» **EXERCISE**
Pick each line that has "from" out of the records.

» **DATA UNDER STUDY**
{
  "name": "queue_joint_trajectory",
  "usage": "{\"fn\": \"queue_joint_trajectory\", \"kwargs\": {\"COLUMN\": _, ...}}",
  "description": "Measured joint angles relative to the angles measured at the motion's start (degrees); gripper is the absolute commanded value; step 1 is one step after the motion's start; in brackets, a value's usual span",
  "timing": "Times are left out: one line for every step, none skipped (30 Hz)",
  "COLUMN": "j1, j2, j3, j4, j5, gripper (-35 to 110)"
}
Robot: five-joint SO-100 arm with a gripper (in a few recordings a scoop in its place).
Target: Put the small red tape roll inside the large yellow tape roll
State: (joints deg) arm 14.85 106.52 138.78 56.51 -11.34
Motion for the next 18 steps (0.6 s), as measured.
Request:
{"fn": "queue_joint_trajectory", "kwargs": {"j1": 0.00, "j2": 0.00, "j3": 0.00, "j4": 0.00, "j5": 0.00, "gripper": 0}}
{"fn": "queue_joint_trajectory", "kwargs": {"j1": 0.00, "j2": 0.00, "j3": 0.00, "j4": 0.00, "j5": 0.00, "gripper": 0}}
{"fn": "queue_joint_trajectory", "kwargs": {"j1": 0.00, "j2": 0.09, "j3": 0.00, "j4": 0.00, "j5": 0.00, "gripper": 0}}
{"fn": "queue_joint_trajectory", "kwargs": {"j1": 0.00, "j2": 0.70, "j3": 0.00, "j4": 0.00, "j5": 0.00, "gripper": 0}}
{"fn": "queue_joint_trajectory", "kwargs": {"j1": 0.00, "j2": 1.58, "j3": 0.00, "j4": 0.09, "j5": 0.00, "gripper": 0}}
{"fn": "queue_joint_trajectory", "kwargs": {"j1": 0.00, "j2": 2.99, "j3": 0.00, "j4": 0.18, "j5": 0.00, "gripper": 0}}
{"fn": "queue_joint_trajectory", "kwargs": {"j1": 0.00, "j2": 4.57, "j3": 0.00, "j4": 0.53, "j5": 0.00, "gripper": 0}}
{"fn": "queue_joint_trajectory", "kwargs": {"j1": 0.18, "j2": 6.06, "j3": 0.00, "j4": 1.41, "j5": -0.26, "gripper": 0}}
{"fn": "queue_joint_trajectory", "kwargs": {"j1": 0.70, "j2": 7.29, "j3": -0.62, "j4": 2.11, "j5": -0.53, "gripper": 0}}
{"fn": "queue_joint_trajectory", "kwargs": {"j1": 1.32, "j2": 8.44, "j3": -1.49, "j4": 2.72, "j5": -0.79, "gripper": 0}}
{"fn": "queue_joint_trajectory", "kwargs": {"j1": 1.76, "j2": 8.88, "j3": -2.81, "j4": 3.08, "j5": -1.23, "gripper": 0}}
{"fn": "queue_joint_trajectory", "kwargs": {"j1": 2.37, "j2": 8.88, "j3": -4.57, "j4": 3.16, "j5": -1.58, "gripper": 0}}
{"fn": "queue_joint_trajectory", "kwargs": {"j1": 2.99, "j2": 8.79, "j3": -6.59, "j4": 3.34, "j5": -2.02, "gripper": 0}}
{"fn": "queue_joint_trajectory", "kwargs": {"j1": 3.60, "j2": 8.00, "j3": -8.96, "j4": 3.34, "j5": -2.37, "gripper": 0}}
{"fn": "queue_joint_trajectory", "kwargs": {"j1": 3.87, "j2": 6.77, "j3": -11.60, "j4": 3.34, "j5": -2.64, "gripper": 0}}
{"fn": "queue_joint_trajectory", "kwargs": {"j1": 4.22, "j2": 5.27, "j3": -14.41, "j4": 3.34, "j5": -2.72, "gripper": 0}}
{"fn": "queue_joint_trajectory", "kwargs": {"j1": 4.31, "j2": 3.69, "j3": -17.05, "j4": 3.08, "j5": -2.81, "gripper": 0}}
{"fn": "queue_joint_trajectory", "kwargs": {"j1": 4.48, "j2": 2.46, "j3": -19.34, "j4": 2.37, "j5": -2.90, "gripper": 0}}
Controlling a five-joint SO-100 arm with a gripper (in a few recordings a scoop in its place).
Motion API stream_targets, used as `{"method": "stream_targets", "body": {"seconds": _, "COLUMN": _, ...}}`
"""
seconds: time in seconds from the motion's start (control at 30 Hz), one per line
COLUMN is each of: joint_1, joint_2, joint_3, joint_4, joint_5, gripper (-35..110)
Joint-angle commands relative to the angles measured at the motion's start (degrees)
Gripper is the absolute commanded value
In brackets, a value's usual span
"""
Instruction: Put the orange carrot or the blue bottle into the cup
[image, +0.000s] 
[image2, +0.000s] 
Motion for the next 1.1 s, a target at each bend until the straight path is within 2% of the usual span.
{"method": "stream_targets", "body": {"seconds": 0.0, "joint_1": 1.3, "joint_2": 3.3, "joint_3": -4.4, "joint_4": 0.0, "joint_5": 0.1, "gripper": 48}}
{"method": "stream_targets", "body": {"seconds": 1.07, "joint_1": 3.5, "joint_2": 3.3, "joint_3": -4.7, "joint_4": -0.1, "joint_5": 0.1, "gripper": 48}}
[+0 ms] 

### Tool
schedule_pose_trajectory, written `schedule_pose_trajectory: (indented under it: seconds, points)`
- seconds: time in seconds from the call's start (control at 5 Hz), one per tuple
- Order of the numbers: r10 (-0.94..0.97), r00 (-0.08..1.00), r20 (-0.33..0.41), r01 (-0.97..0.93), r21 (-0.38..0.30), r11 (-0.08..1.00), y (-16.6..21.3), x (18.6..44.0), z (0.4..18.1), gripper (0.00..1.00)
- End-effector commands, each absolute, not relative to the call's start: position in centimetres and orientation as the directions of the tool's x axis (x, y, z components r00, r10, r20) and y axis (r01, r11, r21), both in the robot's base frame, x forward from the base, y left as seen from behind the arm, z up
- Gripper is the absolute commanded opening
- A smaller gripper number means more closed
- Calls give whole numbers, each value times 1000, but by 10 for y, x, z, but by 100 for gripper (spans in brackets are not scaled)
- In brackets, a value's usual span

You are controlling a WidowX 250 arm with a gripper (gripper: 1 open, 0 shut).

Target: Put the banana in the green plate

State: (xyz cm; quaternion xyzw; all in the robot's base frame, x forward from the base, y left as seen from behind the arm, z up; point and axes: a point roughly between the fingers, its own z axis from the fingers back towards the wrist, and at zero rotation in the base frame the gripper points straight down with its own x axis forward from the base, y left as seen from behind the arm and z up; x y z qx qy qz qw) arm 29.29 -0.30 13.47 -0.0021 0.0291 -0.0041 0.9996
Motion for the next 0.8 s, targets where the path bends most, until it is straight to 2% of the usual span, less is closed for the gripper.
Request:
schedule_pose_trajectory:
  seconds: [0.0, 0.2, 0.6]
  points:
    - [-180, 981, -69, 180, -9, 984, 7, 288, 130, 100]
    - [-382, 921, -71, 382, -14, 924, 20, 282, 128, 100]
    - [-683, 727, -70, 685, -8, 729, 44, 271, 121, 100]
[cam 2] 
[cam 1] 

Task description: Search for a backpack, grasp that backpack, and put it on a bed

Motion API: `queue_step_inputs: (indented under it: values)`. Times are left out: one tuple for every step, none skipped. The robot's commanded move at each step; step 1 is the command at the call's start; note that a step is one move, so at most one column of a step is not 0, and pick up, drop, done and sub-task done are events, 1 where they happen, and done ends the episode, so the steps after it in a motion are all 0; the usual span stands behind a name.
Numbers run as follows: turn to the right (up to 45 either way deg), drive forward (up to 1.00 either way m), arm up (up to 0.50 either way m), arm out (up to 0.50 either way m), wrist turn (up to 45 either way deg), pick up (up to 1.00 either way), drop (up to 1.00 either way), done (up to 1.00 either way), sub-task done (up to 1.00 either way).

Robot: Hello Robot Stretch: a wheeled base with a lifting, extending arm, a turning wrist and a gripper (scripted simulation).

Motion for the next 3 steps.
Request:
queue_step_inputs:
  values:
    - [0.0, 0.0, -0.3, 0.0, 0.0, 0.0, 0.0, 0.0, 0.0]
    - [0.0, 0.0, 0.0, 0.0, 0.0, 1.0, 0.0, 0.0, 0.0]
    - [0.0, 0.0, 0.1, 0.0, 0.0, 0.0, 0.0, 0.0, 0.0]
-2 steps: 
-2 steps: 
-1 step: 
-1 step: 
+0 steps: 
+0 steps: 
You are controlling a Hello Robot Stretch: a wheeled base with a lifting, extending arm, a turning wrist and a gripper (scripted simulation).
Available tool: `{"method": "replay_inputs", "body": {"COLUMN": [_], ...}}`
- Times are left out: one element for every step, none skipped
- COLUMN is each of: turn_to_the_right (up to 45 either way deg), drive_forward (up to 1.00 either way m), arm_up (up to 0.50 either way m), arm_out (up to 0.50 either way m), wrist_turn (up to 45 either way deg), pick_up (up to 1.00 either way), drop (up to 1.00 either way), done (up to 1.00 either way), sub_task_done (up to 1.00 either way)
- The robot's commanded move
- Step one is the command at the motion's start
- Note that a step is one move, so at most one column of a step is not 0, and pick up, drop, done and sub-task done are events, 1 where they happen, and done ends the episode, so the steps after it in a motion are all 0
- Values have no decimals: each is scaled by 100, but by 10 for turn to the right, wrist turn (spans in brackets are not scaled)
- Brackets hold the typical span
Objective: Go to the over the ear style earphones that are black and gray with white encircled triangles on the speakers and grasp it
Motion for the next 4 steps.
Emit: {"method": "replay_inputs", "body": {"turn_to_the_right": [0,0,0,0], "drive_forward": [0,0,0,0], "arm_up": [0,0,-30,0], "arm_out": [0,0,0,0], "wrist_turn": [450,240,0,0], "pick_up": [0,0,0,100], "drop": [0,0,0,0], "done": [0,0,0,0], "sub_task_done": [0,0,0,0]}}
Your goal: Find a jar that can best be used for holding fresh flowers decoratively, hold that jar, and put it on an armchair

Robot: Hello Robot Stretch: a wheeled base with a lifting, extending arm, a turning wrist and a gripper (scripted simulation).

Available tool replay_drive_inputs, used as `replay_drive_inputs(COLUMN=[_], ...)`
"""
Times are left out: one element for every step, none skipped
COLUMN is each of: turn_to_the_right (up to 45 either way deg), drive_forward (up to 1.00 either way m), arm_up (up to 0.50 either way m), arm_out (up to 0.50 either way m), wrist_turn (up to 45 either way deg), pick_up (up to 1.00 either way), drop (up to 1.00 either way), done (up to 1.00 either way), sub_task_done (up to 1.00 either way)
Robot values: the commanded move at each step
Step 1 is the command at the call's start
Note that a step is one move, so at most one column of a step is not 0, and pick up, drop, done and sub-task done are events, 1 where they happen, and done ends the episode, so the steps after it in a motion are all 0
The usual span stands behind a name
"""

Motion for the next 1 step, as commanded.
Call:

» **REPLY**
seconds: time in seconds from the motion's start (control at 30 Hz), one per line
- seconds: time in seconds from the call's start (control at 5 Hz), one per tuple
- End-effector commands, each absolute, not relative to the call's start: position in centimetres and orientation as the directions of the tool's x axis (x, y, z components r00, r10, r20) and y axis (r01, r11, r21), both in the robot's base frame, x forward from the base, y left as seen from behind the arm, z up
State: (xyz cm; quaternion xyzw; all in the robot's base frame, x forward from the base, y left as seen from behind the arm, z up; point and axes: a point roughly between the fingers, its own z axis from the fingers back towards the wrist, and at zero rotation in the base frame the gripper points straight down with its own x axis forward from the base, y left as seen from behind the arm and z up; x y z qx qy qz qw) arm 29.29 -0.30 13.47 -0.0021 0.0291 -0.0041 0.9996

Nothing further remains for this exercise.